The cut string is same in both (userIsolation(\'pat::TrackIso\')/pt)<0.4 that looks straightforward to be potentially replaced with a C++-coded selection structure.

Although if this is impacted with the "first call to boost::spirit has a constant cost", it might not be that important (but looks simple nevertheless).

makortel commented 3 days ago

assign DPGAnalysis/Skims

makortel commented 3 days ago

type performance-improvements

cmsbuild commented 3 days ago

New categories assigned: pdmv

@AdrianoDee,@kskovpen,@miquork,@sunilUIET you have been requested to review this Pull request/Issue and eventually sign? Thanks

makortel commented 3 days ago
  • 90 MB via BXVectorSimpleFlatTableProducer<l1t::EGamma> (link)

This is SimpleTriggerL1EGFlatTableProducer https://github.com/cms-sw/cmssw/blob/55fd97727507dd74a4020c9264f5f66118409151/PhysicsTools/NanoAOD/plugins/SimpleL1TFlatTableProducerPlugins.cc#L4

that uses

    cut = cms.string('pt>=10'),
    ...
            expr = cms.string('eta'),
            ...
            expr = cms.string('hwIso()'),
            ...
            expr = cms.string('phi'),
            ...
            expr = cms.string('pt'),

that look like much simpler mapping from strings to member functions than full expression parser could be feasible.

makortel commented 3 days ago
  • 26 MB via SimpleFlatTableProducerBase<reco::BeamSpot, reco::BeamSpot> (link)

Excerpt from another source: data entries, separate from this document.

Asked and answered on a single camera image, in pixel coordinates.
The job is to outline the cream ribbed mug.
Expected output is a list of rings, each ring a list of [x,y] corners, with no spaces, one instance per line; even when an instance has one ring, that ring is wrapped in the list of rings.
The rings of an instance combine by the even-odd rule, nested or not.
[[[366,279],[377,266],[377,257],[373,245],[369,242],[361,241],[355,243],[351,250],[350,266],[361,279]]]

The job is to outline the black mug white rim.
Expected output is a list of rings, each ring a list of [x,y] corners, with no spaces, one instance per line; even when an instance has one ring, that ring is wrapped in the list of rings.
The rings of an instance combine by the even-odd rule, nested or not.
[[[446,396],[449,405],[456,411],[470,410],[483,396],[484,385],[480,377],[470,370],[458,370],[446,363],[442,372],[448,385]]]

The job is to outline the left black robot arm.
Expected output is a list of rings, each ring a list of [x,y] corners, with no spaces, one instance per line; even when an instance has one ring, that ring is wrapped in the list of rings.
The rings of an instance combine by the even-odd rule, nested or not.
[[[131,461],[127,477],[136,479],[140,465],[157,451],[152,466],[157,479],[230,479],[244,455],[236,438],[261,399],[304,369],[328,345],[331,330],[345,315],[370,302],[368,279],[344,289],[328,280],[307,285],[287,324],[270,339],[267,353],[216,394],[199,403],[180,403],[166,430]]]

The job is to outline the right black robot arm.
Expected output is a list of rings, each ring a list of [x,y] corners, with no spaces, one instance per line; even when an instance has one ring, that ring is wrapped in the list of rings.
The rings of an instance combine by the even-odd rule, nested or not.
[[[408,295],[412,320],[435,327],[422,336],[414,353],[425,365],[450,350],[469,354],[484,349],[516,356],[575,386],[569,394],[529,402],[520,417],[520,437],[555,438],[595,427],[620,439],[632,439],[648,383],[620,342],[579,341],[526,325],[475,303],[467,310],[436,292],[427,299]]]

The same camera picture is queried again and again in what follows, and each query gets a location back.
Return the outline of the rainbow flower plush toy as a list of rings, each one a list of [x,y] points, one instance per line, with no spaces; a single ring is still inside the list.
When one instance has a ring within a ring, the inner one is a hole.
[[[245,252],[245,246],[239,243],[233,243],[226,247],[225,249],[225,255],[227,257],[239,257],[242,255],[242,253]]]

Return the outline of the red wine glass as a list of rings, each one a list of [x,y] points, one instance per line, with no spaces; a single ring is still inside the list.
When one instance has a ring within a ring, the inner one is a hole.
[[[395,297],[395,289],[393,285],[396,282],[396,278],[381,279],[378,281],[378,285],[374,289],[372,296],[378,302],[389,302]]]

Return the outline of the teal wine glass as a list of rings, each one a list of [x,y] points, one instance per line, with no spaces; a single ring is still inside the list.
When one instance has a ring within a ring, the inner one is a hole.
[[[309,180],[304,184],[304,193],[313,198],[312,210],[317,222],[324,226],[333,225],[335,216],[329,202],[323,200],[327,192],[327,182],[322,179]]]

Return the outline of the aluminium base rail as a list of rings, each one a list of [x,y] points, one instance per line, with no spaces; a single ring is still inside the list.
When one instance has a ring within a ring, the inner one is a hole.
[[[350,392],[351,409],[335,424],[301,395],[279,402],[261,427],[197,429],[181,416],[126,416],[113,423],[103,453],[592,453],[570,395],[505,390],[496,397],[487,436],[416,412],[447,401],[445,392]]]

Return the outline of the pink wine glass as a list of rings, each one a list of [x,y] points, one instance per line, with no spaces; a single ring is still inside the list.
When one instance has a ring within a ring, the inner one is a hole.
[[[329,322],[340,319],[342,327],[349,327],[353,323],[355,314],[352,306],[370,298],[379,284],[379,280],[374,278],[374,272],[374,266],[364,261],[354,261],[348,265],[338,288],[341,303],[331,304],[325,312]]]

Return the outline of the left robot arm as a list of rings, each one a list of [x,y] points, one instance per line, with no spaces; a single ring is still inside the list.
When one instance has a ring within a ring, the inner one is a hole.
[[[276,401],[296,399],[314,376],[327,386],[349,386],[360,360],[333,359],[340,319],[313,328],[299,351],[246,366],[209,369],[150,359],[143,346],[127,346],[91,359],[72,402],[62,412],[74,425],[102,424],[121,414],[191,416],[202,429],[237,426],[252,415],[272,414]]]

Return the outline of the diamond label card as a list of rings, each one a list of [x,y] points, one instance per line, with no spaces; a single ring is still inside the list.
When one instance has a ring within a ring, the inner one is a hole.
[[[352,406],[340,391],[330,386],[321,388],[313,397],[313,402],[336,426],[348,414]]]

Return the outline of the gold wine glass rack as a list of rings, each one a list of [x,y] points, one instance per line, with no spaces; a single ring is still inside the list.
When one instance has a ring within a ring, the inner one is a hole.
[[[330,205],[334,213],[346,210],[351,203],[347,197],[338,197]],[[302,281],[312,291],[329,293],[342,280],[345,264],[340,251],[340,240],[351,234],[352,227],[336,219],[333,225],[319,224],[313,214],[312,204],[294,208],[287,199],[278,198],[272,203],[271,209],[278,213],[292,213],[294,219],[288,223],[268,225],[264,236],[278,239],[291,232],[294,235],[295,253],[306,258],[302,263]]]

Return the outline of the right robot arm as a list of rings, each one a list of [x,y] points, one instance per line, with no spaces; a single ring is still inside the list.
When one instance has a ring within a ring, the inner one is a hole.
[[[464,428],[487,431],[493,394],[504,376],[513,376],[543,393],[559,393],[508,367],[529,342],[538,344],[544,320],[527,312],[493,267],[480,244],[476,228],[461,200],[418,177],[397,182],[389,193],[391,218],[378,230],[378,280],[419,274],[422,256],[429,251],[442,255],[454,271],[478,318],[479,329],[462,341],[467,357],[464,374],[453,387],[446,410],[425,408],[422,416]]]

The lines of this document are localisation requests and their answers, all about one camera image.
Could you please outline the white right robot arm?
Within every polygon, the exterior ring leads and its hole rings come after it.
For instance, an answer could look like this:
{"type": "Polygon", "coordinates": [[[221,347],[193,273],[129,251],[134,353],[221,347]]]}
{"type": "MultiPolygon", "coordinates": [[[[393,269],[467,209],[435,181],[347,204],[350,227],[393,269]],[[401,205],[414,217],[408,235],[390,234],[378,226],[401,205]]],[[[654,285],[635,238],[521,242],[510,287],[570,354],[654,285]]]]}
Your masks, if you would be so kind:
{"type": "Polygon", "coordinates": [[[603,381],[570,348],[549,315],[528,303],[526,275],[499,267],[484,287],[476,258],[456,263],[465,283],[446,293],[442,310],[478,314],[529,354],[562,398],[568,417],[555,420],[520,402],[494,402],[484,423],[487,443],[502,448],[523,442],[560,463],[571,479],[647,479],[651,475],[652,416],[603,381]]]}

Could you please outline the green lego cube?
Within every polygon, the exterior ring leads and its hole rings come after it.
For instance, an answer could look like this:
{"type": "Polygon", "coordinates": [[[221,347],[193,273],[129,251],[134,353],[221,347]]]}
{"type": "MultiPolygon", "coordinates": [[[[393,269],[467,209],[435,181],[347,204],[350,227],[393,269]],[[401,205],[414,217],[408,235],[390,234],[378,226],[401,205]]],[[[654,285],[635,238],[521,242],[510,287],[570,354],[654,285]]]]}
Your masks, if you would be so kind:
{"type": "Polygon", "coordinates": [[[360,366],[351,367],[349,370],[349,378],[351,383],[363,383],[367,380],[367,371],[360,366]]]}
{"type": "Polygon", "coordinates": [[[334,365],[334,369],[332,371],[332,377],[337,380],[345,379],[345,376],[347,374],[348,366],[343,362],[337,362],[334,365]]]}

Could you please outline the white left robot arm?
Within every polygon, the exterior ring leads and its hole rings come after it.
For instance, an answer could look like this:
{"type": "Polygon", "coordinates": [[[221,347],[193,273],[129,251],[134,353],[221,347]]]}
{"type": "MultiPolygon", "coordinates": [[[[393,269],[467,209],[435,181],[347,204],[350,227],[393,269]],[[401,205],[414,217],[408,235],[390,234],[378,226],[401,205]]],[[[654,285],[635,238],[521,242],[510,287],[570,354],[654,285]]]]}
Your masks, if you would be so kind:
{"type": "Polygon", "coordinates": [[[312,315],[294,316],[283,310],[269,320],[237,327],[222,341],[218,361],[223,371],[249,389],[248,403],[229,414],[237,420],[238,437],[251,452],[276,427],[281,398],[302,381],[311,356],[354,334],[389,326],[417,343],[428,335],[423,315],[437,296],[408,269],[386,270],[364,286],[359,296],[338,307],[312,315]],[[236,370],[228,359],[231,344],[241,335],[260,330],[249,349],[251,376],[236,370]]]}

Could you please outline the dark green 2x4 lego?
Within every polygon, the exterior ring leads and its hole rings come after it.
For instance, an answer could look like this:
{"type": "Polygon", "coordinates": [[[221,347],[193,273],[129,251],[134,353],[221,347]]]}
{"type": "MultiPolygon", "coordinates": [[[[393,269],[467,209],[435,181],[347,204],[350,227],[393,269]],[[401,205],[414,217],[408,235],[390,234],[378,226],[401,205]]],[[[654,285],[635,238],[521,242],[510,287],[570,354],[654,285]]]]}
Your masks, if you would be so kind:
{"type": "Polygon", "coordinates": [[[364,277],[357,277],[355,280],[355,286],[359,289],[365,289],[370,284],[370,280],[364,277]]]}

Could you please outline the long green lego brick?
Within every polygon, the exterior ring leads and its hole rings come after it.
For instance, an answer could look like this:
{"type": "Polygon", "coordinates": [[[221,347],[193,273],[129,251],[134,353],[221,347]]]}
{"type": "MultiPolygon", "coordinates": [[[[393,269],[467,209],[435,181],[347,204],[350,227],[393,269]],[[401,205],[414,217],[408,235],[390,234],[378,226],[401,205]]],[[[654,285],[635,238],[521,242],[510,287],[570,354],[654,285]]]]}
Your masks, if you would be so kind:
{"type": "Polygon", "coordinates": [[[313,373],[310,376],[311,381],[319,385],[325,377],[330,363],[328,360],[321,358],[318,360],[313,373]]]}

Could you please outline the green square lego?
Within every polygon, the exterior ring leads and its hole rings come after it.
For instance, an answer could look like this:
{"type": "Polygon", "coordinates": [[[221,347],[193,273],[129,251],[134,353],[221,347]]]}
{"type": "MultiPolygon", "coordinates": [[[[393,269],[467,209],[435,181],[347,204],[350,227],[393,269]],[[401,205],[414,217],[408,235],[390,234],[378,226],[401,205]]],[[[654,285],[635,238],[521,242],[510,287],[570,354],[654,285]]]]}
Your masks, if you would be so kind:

I believe this is SimpleBeamspotFlatTableProducer https://github.com/cms-sw/cmssw/blob/55fd97727507dd74a4020c9264f5f66118409151/PhysicsTools/NanoAOD/plugins/SimpleFlatTableProducerPlugins.cc#L49

The configuration has 2 modules of this type, of which only 1 is actually used in the job

simpleBeamspotFlatTableProducer (not constructed)
beamSpotTable

The beamSpotTable accesses

            expr = cms.string('sigmaZ()'),
            ...
            expr = cms.string('sigmaZ0Error()'),
            ...
            expr = cms.string('type()'),
            ...
            expr = cms.string('position().z()'),
            ...
            expr = cms.string('z0Error()'),

that also looks like a much simpler mapping from strings to member functions than the full expression parser could be feasible.